If you value your privacy the way a lot of billionaires tend do, this move may not be worth it in the end. A better approach is to simply fully disclose your assets if you are going to ask your spouse to execute a post nup. It’s always better to do the right thing. Get your spouse to knowingly sign a post-nup after FULL disclosure. Secure independent counsel for each spouse. Video-tape the proceedings. Get witnesses to witness the signing of the documents. Make sure all the I’s are dotted and the T’s are crossed so that no one can come back and say a) they didn’t know b) they were not represented by counsel or C) you lied.
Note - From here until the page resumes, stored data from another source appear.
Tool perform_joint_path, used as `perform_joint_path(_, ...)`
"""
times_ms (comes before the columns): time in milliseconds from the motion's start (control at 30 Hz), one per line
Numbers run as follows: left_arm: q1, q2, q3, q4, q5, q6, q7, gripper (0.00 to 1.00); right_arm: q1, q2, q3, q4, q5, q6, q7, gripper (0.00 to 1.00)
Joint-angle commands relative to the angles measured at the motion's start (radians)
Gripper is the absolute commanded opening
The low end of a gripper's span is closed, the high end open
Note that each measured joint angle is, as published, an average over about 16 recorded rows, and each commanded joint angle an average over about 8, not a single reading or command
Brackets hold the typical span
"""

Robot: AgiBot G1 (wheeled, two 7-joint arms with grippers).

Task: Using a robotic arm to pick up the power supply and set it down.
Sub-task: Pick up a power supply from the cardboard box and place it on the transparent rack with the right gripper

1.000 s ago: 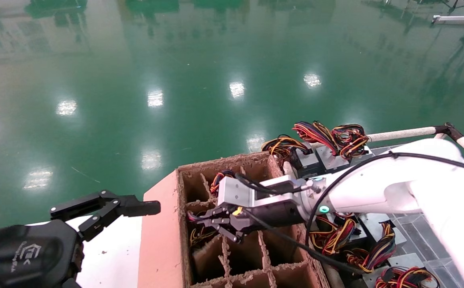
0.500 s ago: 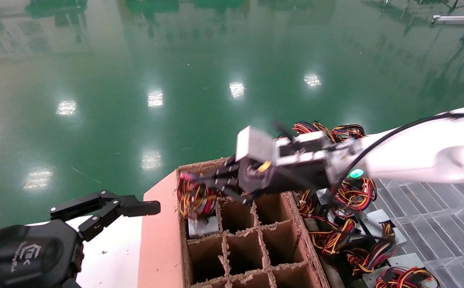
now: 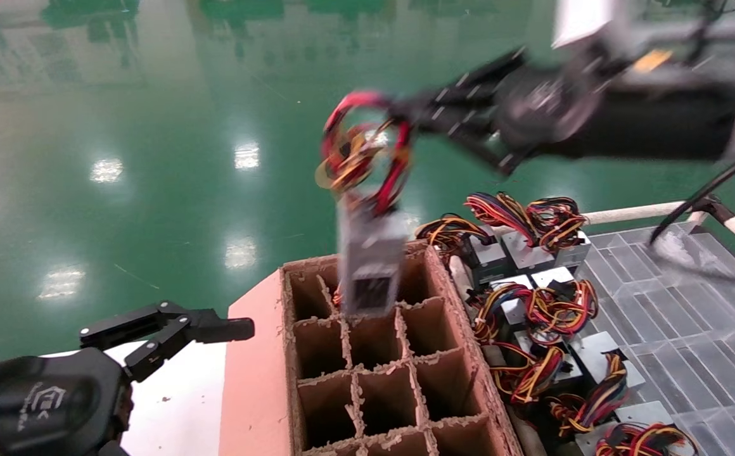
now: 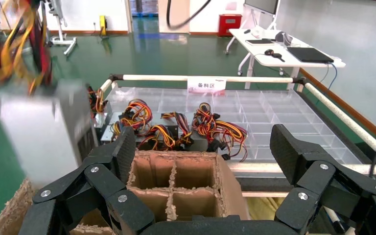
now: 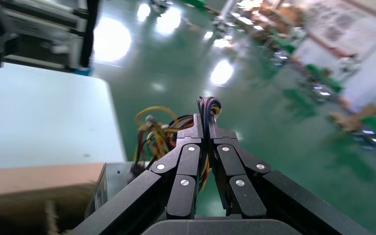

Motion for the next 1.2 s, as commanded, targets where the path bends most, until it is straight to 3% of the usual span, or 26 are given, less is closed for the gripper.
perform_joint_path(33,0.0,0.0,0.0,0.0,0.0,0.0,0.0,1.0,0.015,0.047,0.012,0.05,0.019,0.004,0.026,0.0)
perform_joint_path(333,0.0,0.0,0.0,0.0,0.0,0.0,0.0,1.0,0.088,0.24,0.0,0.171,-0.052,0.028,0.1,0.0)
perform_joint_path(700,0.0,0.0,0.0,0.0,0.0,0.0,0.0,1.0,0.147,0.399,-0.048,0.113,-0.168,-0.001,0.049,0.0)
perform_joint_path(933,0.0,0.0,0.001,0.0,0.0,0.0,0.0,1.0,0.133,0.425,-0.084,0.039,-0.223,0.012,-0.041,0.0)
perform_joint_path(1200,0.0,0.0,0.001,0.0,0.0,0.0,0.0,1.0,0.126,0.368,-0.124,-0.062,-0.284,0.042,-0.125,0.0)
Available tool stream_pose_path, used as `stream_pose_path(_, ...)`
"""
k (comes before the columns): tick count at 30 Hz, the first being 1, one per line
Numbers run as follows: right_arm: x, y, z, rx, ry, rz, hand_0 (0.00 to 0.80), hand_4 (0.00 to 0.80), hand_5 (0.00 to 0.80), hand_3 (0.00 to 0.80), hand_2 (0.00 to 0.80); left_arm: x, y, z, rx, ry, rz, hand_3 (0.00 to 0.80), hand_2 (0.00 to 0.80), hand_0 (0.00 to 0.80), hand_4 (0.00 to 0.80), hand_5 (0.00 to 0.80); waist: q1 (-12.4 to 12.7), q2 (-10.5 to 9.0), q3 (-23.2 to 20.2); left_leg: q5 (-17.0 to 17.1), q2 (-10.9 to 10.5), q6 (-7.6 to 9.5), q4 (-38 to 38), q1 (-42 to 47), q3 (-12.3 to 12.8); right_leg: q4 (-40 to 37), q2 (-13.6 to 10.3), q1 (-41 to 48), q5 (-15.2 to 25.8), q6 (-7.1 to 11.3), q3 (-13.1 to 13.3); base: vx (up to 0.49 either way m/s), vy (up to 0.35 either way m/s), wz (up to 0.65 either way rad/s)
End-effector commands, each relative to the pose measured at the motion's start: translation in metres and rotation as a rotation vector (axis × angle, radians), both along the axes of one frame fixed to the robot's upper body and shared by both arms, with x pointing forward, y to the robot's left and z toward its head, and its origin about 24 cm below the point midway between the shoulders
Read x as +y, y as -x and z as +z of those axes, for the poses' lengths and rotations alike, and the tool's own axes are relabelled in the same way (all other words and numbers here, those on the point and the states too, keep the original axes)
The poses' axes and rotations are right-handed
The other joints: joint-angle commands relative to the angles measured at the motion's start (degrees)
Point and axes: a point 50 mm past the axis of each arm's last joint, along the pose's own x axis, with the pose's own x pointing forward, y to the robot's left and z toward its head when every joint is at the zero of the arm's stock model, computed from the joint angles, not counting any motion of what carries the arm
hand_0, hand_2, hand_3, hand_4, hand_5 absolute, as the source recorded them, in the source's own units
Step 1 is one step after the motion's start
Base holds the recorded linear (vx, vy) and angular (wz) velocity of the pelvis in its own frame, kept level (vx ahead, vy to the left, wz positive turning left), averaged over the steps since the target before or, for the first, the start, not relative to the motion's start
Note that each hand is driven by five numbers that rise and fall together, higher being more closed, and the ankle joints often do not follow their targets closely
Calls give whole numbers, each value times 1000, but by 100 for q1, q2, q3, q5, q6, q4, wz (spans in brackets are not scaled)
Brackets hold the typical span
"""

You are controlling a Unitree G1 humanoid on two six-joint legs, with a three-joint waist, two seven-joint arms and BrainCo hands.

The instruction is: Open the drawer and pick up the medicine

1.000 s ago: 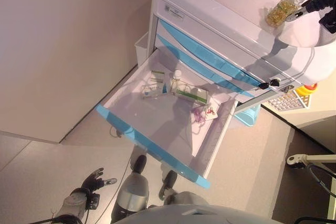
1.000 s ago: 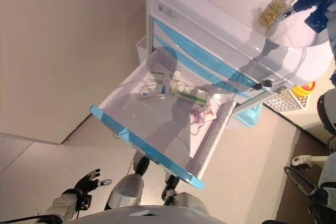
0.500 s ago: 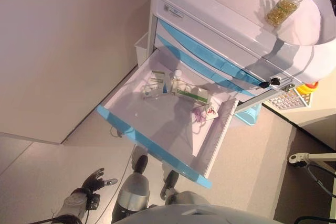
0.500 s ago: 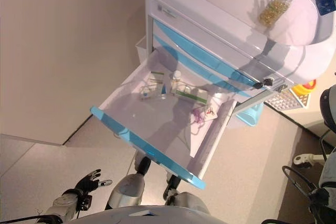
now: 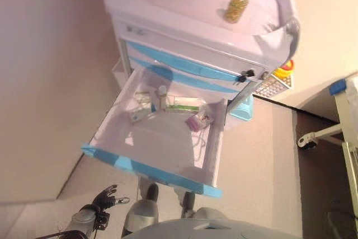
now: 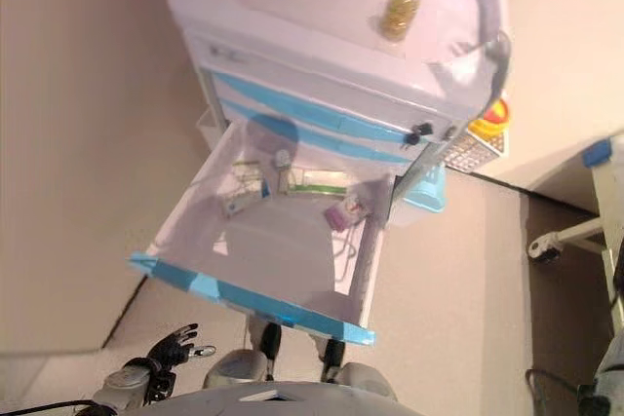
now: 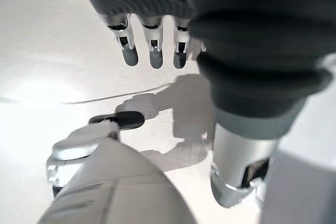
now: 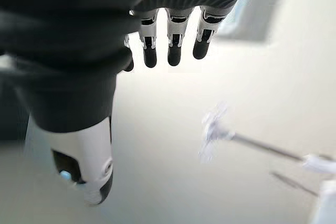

Even with full disclosure, though, there can be hiccups with post-nups. Look at the situation with reported billionaires Jamie and Frank McCourt. The McCourts are the owners of the Los Angeles Dodgers franchise. They have been married more than two decades, and it appears they married without a pre-nup. It also appears that at some point, they signed a post-nup. Jamie, a former divorce attorney (she cut her teeth in Massachusetts) was allegedly the one who came up with the brilliant idea to execute a post-nup. According to testimony in her divorce trial, while she knowingly signed the agreement, and there was “full disclosure” it was never her intent for the post nup to be the final agreement of how assets would be distributed if they divorced. The post-nup, claims Mrs. McCourt, was really a temporary way to protect the couple’s assets from creditors in the event the Dodgers and other business ventures failed. In the agreement, she retained title in about six houses, and Mr. McCourt retained title to the Dodgers.
It is alleged that Mr. McCourt was to have executed a revised post nup that would have provided an equity stake in the Dodgers to his wife but he never got around to it. Consequently, if Mr. McCourt wins the suit, Jamie would receive only about 10% of the marital res in the divorce settlement agreement, and Mr. Court would own 90% of the res ($70 million vs. $700 million)– an unintended consequence of the post-nup that was signed.
This is an anomalous case, however. For other billionaires and their spouses it is highly advisable that if you did not sign a pre-nup, you should, without delay, execute a post nup to safeguard your assets in the event of a divorce. Just ask Roy Disney. This guy tumbled off the Forbes List of Billionaires after his divorce from his first wife, following a 52 year marriage. Here’s a guy who probably wishes he had insisted on either a prenup or, barring that, post-nup, at some point during the marriage. Although, we will never know since he passed away a year after his second marriage to Leslie Disney. It is unclear whether the parties had either a pre-nup or a post-nup at the time of his demise.